- Problem -
Set down the data again in full, keeping every line exactly as it is.

- Supplied data -
=-=-=
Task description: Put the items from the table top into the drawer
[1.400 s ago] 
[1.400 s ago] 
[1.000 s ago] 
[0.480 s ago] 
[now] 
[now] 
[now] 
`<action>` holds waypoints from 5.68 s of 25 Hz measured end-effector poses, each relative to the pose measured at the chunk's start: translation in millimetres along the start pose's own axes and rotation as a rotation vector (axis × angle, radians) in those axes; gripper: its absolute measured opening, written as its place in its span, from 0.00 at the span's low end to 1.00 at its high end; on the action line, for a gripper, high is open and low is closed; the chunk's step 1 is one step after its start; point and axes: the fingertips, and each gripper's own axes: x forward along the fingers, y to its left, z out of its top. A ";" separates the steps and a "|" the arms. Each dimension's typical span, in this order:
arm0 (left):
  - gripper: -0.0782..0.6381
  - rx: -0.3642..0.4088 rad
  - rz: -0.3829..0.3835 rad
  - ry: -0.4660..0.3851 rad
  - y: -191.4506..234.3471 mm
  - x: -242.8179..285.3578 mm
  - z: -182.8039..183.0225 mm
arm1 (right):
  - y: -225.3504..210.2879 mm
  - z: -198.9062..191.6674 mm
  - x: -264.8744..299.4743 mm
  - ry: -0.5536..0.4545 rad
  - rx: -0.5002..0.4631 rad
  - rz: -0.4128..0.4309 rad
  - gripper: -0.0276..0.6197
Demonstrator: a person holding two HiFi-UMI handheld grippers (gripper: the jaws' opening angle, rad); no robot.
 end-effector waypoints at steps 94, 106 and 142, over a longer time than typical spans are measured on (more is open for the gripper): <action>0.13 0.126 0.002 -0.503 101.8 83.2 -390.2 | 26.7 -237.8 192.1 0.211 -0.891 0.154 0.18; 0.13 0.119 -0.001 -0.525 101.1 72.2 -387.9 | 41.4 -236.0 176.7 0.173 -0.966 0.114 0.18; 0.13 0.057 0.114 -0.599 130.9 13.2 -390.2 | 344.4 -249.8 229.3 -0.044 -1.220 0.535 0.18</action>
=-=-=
- Output below -
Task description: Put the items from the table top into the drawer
[1.400 s ago] 
[1.400 s ago] 
[1.000 s ago] 
[0.480 s ago] 
[now] 
[now] 
[now] 
`<action>` holds waypoints from 5.68 s of 25 Hz measured end-effector poses, each relative to the pose measured at the chunk's start: translation in millimetres along the start pose's own axes and rotation as a rotation vector (axis × angle, radians) in those axes; gripper: its absolute measured opening, written as its place in its span, from 0.00 at the span's low end to 1.00 at its high end; on the action line, for a gripper, high is open and low is closed; the chunk's step 1 is one step after its start; point and axes: the fingertips, and each gripper's own axes: x forward along the fingers, y to its left, z out of its top. A ";" separates the steps and a "|" the arms. Each dimension's typical span, in this order:
arm0 (left):
  - gripper: -0.0782..0.6381
  - rx: -0.3642..0.4088 rad
  - rz: -0.3829..0.3835 rad
  - ry: -0.4660..0.3851 rad
  - y: -191.4506..234.3471 mm
  - x: -242.8179..285.3578 mm
  - z: -182.8039..183.0225 mm
arm1 (right):
  - y: -225.3504..210.2879 mm
  - z: -198.9062..191.6674 mm
  - x: -264.8744..299.4743 mm
  - ry: -0.5536..0.4545 rad
  - rx: -0.5002..0.4631 rad
  - rz: -0.4128..0.4309 rad
  - gripper: -0.0276..0.6197
Demonstrator: a person holding two HiFi-UMI handheld grippers (gripper: the jaws' opening angle, rad); no robot.
 end-effector waypoints at steps 94, 106 and 142, over a longer time than typical spans are measured on (more is open for the gripper): <action>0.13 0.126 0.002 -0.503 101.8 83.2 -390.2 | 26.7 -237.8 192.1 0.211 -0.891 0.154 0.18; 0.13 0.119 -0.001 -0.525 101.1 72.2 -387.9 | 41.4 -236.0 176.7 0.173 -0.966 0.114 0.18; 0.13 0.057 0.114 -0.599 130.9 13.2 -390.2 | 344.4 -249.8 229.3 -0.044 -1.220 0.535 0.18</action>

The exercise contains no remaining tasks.